RNS asked some of the country’s top faith leaders, scholars and activists to consider what changes the religion landscape will see in 2018. Find all their predictions here.
(RNS) — 2018 will likely see white evangelical Protestants remaining locked in for Republican candidates in the midterm elections. According to the exit polls, 81 percent of white evangelical Protestant voters pulled the lever for Donald Trump in the 2016 presidential election, and they strongly supported the president throughout his first year in office.
While Trump’s job approval rating among the general population hovered around 4 in 10 (and dipped occasionally into the 30s) for most of 2017, 72 percent of white evangelicals approved of his job performance in the fall, including 3 in 10 who said there was virtually nothing Trump could do to lose their support. In the Alabama special Senate election at the end of 2017, despite multiple allegations that Roy Moore had inappropriate sexual relationships with teenage girls, no major evangelical pastor in Alabama publicly spoke out against Moore, and white evangelical Protestants similarly rallied around him, with 80 percent voting for him over his Democratic opponent.
Simply put, in 2016 and 2017, white evangelical voters demonstrated that most have come to value partisanship and political goals over candidates’ character.
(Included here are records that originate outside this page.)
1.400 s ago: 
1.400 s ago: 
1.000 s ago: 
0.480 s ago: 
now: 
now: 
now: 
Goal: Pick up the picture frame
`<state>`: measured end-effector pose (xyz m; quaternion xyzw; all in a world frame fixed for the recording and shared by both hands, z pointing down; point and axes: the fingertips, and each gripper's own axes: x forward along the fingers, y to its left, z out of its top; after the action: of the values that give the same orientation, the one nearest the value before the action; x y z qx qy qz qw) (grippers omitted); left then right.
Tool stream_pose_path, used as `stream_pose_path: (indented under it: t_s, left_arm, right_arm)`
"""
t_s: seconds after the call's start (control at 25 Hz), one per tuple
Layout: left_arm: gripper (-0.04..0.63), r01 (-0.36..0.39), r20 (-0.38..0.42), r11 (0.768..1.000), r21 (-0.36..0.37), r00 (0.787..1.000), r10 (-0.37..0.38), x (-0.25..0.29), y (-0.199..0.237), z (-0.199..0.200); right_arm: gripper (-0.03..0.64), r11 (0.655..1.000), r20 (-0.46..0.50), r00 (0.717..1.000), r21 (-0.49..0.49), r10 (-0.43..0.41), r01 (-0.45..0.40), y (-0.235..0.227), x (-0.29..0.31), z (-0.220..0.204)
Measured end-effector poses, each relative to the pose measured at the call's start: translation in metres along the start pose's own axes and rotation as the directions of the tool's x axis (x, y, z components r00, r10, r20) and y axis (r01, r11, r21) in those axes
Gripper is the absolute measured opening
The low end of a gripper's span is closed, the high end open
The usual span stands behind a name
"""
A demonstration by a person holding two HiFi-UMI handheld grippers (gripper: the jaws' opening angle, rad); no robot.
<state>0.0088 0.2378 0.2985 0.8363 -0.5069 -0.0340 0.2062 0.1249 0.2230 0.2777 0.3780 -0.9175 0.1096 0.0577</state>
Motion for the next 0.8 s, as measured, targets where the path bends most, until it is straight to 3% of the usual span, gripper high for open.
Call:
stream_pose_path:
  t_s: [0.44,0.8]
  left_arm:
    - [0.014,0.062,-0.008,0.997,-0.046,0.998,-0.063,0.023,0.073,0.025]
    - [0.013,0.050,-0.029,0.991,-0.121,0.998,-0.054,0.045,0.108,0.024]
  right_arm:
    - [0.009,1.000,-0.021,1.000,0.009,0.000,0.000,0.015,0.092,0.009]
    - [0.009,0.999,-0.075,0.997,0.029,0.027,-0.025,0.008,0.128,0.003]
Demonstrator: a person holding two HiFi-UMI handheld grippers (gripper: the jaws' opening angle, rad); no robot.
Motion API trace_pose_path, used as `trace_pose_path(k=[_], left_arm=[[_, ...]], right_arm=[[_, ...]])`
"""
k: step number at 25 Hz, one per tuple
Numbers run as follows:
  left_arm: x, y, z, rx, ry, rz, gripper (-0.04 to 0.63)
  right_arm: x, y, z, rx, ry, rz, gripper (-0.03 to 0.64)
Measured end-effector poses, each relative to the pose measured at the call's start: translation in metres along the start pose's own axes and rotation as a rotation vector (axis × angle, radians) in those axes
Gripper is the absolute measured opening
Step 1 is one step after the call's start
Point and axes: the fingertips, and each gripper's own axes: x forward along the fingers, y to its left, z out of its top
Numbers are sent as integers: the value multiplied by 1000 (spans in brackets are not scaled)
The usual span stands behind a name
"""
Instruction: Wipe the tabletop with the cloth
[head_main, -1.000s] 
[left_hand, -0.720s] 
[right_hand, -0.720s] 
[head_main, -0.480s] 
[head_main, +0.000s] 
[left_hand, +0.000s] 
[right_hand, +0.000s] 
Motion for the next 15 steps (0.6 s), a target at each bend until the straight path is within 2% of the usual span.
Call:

Even if the 2018 midterm elections turn out to be a wave election for Democrats, as the best barometers currently suggest, white evangelicals will likely remain tethered to tribal Republican loyalty, or at least to Democratic Party antipathy, no matter who is on the ballot.
(Robert P. Jones is the CEO of the Public Religion Research Institute and author of “The End of White Christian America.” The views expressed in this opinion piece do not necessarily reflect those of Religion News Service.)